### MATERIAL SHOWN
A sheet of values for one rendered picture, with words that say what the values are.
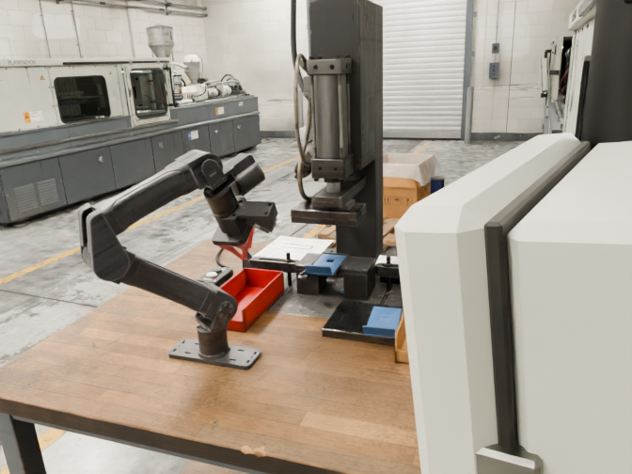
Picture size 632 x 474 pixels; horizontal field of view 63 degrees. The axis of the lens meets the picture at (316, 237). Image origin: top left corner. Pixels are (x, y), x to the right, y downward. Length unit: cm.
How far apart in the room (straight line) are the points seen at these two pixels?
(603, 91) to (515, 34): 1016
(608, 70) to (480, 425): 18
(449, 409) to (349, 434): 78
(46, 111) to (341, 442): 592
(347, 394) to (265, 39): 1097
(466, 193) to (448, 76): 1034
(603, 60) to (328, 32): 113
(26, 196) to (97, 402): 529
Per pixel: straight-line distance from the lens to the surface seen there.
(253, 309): 130
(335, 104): 130
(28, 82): 644
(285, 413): 100
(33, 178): 637
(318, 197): 132
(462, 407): 17
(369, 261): 142
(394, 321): 124
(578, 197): 17
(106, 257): 98
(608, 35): 29
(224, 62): 1227
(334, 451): 92
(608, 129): 29
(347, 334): 121
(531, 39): 1044
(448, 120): 1056
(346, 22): 137
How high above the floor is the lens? 150
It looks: 18 degrees down
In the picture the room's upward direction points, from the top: 3 degrees counter-clockwise
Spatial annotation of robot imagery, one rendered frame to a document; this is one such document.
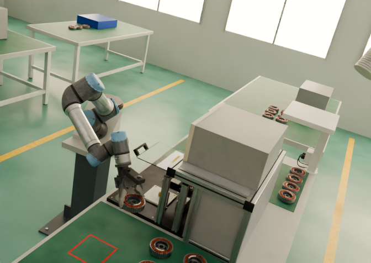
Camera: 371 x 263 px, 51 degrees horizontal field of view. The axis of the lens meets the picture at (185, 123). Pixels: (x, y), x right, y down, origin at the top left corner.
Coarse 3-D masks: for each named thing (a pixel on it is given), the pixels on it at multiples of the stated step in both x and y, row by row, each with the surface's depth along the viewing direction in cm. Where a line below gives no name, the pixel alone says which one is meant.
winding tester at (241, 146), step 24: (216, 120) 194; (240, 120) 201; (264, 120) 208; (192, 144) 187; (216, 144) 181; (240, 144) 176; (264, 144) 180; (216, 168) 185; (240, 168) 180; (264, 168) 176
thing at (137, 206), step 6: (126, 198) 182; (132, 198) 185; (138, 198) 185; (126, 204) 178; (132, 204) 181; (138, 204) 180; (144, 204) 181; (126, 210) 178; (132, 210) 178; (138, 210) 179
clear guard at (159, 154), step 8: (160, 144) 214; (144, 152) 202; (152, 152) 203; (160, 152) 205; (168, 152) 207; (176, 152) 209; (144, 160) 194; (152, 160) 196; (160, 160) 198; (168, 160) 199; (160, 168) 192
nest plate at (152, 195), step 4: (152, 188) 224; (156, 188) 224; (160, 188) 225; (148, 192) 219; (152, 192) 220; (156, 192) 221; (144, 196) 215; (148, 196) 216; (152, 196) 217; (156, 196) 217; (172, 196) 220; (176, 196) 222; (148, 200) 213; (152, 200) 213; (156, 200) 214; (168, 200) 216; (172, 200) 218; (156, 204) 212; (168, 204) 214
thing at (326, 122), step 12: (288, 108) 272; (300, 108) 277; (312, 108) 283; (300, 120) 257; (312, 120) 258; (324, 120) 263; (336, 120) 269; (324, 132) 252; (324, 144) 280; (300, 156) 291; (312, 156) 286; (312, 168) 289
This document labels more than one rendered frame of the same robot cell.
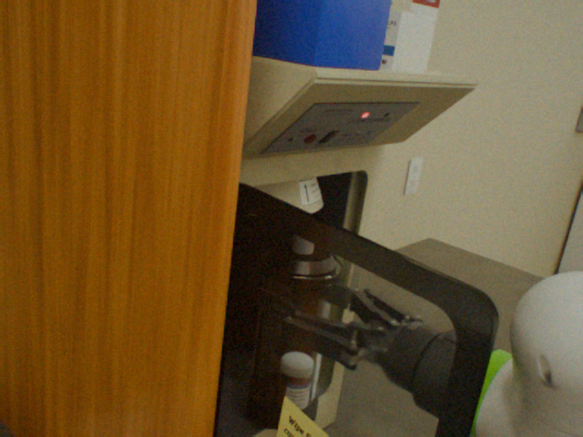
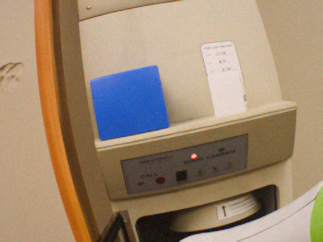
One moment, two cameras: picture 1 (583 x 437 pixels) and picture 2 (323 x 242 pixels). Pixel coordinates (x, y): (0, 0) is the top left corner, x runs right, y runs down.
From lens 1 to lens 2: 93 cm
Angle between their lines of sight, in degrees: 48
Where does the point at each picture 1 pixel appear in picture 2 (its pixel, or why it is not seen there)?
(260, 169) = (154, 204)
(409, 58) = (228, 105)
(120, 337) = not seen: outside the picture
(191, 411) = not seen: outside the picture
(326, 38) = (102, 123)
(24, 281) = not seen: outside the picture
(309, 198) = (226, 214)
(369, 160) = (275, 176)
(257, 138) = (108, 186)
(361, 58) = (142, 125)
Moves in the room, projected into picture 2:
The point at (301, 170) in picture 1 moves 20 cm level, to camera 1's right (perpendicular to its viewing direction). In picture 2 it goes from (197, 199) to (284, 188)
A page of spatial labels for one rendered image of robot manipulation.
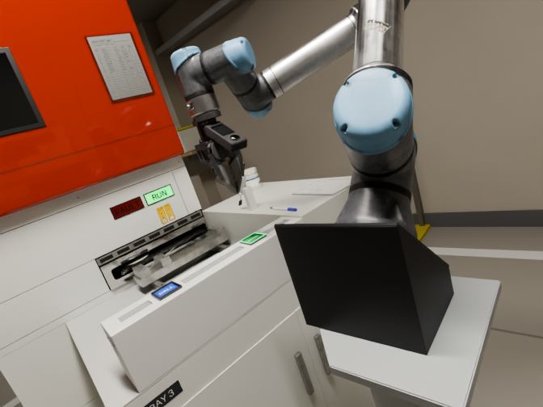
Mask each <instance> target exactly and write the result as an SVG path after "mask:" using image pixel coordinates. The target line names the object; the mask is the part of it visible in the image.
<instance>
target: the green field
mask: <svg viewBox="0 0 543 407"><path fill-rule="evenodd" d="M170 195H173V191H172V190H171V187H170V186H167V187H163V188H162V189H159V190H157V191H154V192H151V193H149V194H147V195H145V198H146V200H147V203H148V204H152V203H154V202H157V201H159V200H160V199H164V198H166V197H168V196H170Z"/></svg>
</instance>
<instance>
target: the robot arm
mask: <svg viewBox="0 0 543 407"><path fill-rule="evenodd" d="M409 2H410V0H358V2H357V3H356V4H355V5H354V6H352V7H351V8H350V10H349V12H348V15H347V16H345V17H344V18H342V19H340V20H339V21H338V22H337V23H335V24H333V25H332V26H330V27H328V28H327V29H326V30H324V31H322V32H321V33H319V34H318V35H316V36H315V37H314V38H312V39H311V40H309V41H307V42H306V43H304V44H303V45H302V46H300V47H299V48H297V49H295V50H294V51H292V52H291V53H289V54H288V55H286V56H285V57H283V58H281V59H280V60H278V61H277V62H276V63H274V64H273V65H271V66H269V67H268V68H266V69H265V70H264V71H262V72H261V73H259V74H257V75H256V73H255V72H254V70H253V69H255V66H256V59H255V54H254V51H253V50H252V47H251V45H250V43H249V41H248V40H247V39H246V38H244V37H239V38H237V39H233V40H228V41H226V42H225V43H224V44H221V45H218V46H216V47H215V48H211V49H209V50H207V51H205V52H201V51H200V49H199V48H198V47H196V46H189V47H186V48H181V49H179V50H177V51H175V52H173V53H172V55H171V57H170V60H171V63H172V65H173V68H174V71H175V76H176V77H177V80H178V83H179V86H180V89H181V91H182V93H183V97H184V99H185V102H186V104H187V109H188V110H189V112H190V115H191V117H192V118H194V119H193V121H192V124H193V127H195V126H196V127H197V130H198V133H199V134H200V140H201V142H200V143H199V144H198V145H195V148H196V152H197V154H198V157H199V159H200V163H201V165H202V164H205V165H210V166H211V168H212V170H213V171H214V172H215V173H216V174H217V176H216V180H217V182H218V183H219V184H221V185H223V186H225V187H227V189H228V190H229V191H231V192H232V193H234V194H235V195H236V194H238V193H239V192H240V189H241V185H242V172H243V159H242V153H241V151H240V149H244V148H246V147H247V139H246V138H245V137H244V136H242V135H240V134H239V133H237V132H235V131H234V130H233V129H231V128H229V127H228V126H226V125H225V124H223V123H222V122H220V121H217V120H216V118H217V117H219V116H221V112H220V111H218V110H219V109H220V106H219V103H218V101H217V97H216V95H215V92H214V89H213V85H216V84H218V83H220V82H224V83H225V84H226V85H227V86H228V87H229V89H230V90H231V92H232V93H233V94H234V96H235V97H236V98H237V100H238V101H239V102H240V103H241V105H242V107H243V109H245V110H246V111H247V113H248V114H249V115H251V116H252V117H255V118H261V117H264V116H265V115H267V114H268V112H269V111H270V110H271V109H272V100H273V99H275V98H277V97H278V96H280V95H282V94H283V93H284V92H286V91H287V90H290V89H291V88H293V87H294V86H296V85H297V84H299V83H300V82H302V81H304V80H305V79H306V78H308V77H310V76H311V75H313V74H315V73H317V72H318V71H319V70H320V69H323V68H324V67H326V66H327V65H329V64H330V63H332V62H333V61H335V60H337V59H338V58H340V57H341V56H343V55H344V54H346V53H348V52H350V51H351V50H352V49H355V51H354V61H353V71H352V73H351V74H350V75H349V76H348V77H347V79H346V80H345V82H344V84H343V86H341V88H340V89H339V92H338V94H337V95H336V97H335V102H334V108H333V113H334V122H335V128H336V131H337V133H338V135H339V137H340V139H341V140H342V142H343V145H344V148H345V149H346V152H347V155H348V158H349V160H350V163H351V166H352V174H351V183H350V188H349V193H348V198H347V202H346V203H345V205H344V206H343V209H342V211H341V212H340V214H339V216H338V218H337V220H336V222H335V223H399V224H400V225H401V226H402V227H403V228H404V229H405V230H407V231H408V232H409V233H411V234H412V235H413V236H414V237H416V238H417V239H418V234H417V231H416V227H415V222H414V218H413V216H412V212H411V209H410V203H411V195H412V187H413V179H414V172H415V158H416V155H417V152H418V143H417V137H416V135H415V132H414V129H413V114H414V102H413V82H412V78H411V76H410V75H409V74H408V73H407V72H406V71H405V70H404V69H403V45H404V10H405V9H406V8H407V6H408V4H409ZM198 151H199V152H198ZM227 157H228V158H229V159H228V160H227V163H228V165H226V164H223V163H222V162H223V161H224V159H225V158H227Z"/></svg>
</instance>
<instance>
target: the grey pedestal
mask: <svg viewBox="0 0 543 407"><path fill-rule="evenodd" d="M451 280H452V287H453V291H454V295H453V297H452V300H451V302H450V304H449V306H448V309H447V311H446V313H445V315H444V318H443V320H442V322H441V324H440V327H439V329H438V331H437V334H436V336H435V338H434V341H433V343H432V344H431V348H430V350H429V351H428V354H427V355H423V354H420V353H416V352H413V351H409V350H403V349H400V348H397V347H393V346H388V345H385V344H381V343H378V342H372V341H369V340H365V339H362V338H357V337H353V336H350V335H346V334H341V333H337V332H334V331H330V330H327V329H321V328H319V329H320V332H321V335H322V340H323V344H324V347H325V351H326V356H327V359H328V363H329V366H330V370H331V373H333V375H335V376H339V377H342V378H344V379H346V380H350V381H352V382H355V383H358V384H362V385H363V386H366V387H369V388H371V392H372V395H373V400H374V403H375V406H376V407H469V406H470V403H471V400H472V396H473V394H474V388H475V385H476V382H477V378H478V373H479V370H480V366H481V364H482V358H483V355H484V352H485V349H486V344H487V340H488V337H489V334H490V328H491V326H492V322H493V319H494V316H495V310H496V308H497V304H498V301H499V296H500V292H501V289H502V287H501V282H499V280H490V279H474V278H465V277H456V276H451Z"/></svg>
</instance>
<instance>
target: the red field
mask: <svg viewBox="0 0 543 407"><path fill-rule="evenodd" d="M139 208H143V204H142V202H141V199H140V197H139V198H137V199H134V200H131V201H129V202H127V203H123V204H121V205H119V206H117V207H114V208H111V210H112V213H113V215H114V217H115V218H118V217H120V216H123V215H126V214H128V213H130V212H133V211H135V210H137V209H139Z"/></svg>
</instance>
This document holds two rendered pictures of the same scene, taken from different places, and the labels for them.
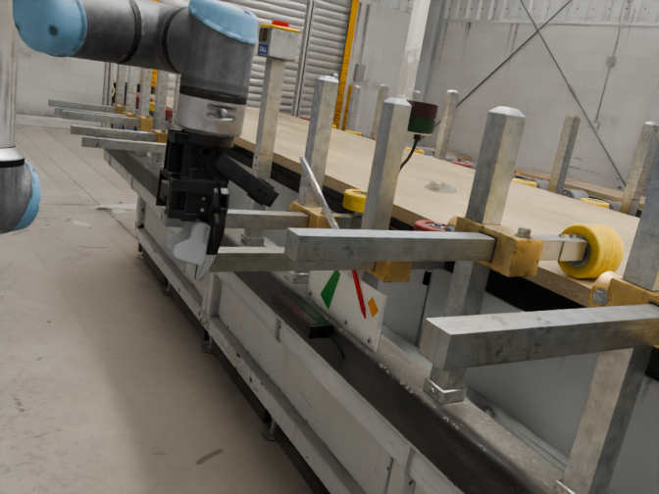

### WORK ITEM
Please copy the lines above exactly, starting at the line that holds "(608, 129): 29" and ending at the line that holds "clear guard at"; include both, but no pictures.

### ANSWER TO THIS EXERCISE
(608, 129): 29
(347, 334): 121
(531, 39): 1044
(448, 120): 1056
(346, 22): 137
How high above the floor is the lens? 150
It looks: 18 degrees down
In the picture the room's upward direction points, from the top: 3 degrees counter-clockwise
Spatial annotation of robot imagery, one rendered frame to a document; this is one such document.
Camera: 371 x 263 px, 51 degrees horizontal field of view. The axis of the lens meets the picture at (185, 123). Pixels: (x, y), x right, y down, origin at the top left corner.
Coarse 3-D masks: for each named thing (a pixel on it is given), the pixels on it at multiples of the stated step in both x and y, row by row, each with the surface's depth along the viewing direction in cm. Where a line below gives no name, the pixel alone says which one is meant.
winding tester at (241, 146), step 24: (216, 120) 194; (240, 120) 201; (264, 120) 208; (192, 144) 187; (216, 144) 181; (240, 144) 176; (264, 144) 180; (216, 168) 185; (240, 168) 180; (264, 168) 176
thing at (137, 206), step 6: (126, 198) 182; (132, 198) 185; (138, 198) 185; (126, 204) 178; (132, 204) 181; (138, 204) 180; (144, 204) 181; (126, 210) 178; (132, 210) 178; (138, 210) 179
clear guard at (159, 154), step 8: (160, 144) 214; (144, 152) 202; (152, 152) 203; (160, 152) 205; (168, 152) 207; (176, 152) 209; (144, 160) 194; (152, 160) 196; (160, 160) 198; (168, 160) 199; (160, 168) 192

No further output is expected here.